Algorithm computation cost = No of iterations * Loop Overhead * Algorithm Overhead

In Lesson 2, we used algorithm analysis to estimate the amount of resource(time, space) required by an algorithm. The gist of algorithm analysis is to estimate the efficiency level and effectiveness level of the algorithm.

We used Big-Oh notation to describe the complexity and measure the computation cost of an algorithm. Please bear in mind that the computation cost as derived from Big-Oh is an estimated one and is often over-estimated.

Efficiency of Algorithm

Reducing the complexity (no of iterations) in an algorithm will greatly improve the efficiency of the algorithm.

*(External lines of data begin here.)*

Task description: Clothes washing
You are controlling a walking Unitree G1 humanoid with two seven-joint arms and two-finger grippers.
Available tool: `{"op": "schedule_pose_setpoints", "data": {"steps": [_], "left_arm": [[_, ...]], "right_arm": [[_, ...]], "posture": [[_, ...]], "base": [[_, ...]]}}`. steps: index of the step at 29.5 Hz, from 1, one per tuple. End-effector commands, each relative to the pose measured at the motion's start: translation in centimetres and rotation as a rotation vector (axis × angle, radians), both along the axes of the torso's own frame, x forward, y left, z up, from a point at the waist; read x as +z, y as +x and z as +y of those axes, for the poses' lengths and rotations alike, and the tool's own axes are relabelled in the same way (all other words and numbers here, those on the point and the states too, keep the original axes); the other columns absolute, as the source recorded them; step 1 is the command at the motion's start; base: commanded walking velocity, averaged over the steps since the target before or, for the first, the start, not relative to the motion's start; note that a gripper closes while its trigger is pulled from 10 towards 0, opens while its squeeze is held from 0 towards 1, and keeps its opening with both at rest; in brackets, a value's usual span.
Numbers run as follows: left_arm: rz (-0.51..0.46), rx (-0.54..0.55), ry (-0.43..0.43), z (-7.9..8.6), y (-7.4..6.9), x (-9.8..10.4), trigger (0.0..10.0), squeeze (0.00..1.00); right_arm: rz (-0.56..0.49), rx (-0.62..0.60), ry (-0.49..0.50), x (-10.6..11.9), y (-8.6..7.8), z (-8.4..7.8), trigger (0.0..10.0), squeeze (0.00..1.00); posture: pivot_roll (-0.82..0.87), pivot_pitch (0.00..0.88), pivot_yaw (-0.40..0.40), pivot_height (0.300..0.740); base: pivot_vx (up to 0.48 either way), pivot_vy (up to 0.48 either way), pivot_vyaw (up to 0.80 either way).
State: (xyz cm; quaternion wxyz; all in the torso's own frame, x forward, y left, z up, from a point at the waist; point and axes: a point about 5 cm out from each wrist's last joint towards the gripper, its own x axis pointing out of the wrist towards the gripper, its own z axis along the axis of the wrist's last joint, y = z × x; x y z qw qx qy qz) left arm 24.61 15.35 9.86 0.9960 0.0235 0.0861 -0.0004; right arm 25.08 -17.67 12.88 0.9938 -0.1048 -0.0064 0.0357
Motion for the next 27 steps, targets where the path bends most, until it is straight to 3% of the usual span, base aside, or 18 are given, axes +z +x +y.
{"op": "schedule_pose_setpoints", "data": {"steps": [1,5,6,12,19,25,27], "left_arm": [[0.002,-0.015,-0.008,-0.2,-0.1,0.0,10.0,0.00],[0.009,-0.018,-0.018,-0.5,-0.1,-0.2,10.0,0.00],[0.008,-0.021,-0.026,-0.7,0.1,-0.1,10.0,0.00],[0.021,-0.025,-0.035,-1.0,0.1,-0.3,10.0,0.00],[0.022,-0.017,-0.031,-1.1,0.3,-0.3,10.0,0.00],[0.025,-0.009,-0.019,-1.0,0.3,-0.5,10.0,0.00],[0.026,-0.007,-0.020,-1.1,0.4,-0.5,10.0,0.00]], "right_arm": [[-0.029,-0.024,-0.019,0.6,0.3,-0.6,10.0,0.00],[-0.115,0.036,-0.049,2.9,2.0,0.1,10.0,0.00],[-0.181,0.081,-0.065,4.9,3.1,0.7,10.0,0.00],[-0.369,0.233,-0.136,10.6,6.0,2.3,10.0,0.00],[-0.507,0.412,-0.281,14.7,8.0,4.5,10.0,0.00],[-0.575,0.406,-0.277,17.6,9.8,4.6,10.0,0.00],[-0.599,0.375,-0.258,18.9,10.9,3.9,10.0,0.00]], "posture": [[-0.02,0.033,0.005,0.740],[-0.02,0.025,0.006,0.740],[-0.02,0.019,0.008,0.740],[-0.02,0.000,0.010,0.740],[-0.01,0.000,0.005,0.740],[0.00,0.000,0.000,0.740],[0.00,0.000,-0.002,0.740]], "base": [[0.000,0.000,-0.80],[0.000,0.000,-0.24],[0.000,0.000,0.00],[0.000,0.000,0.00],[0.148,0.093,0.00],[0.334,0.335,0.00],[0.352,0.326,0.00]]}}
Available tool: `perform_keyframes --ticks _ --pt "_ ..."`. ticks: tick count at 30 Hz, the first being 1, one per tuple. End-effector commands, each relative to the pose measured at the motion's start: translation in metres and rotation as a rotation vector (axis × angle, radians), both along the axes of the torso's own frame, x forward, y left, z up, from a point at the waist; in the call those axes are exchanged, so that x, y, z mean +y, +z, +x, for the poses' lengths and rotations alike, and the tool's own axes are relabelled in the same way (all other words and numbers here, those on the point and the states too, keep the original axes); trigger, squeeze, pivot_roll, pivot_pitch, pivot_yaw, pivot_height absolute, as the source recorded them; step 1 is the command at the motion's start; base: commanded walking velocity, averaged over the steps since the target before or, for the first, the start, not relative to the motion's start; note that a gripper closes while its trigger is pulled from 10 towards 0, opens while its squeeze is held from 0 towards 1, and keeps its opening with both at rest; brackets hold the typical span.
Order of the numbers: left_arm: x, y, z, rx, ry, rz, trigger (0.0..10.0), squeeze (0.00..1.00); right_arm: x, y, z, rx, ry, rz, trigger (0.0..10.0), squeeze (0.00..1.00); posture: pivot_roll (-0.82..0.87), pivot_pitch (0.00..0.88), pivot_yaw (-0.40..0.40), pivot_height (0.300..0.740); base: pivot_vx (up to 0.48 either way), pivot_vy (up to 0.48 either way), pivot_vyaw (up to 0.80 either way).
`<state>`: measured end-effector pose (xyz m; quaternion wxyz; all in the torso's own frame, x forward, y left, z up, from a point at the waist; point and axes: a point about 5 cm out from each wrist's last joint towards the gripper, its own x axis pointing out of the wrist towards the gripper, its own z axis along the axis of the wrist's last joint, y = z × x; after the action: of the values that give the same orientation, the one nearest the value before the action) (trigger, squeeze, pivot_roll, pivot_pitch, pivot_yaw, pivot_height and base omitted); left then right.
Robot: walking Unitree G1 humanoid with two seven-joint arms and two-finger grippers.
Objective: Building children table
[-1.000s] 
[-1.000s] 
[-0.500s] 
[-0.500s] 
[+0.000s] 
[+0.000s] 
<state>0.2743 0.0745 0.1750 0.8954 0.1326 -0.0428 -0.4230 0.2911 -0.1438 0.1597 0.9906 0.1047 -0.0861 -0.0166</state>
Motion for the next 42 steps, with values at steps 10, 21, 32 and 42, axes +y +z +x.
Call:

Effectiveness of Algorithm

Improving the algorithm and accuracy/precision will help to improve the effectiveness of the algorithm.


[ Binary Search ]

Binary search is one type of algorithm that is commonly used in the computer science and engineering space. Please refer to the BinarySearch.ppt for better concept elucidation. Please also refer to the psuedocode and read Slide no 24 on the lecture slide for the Java code.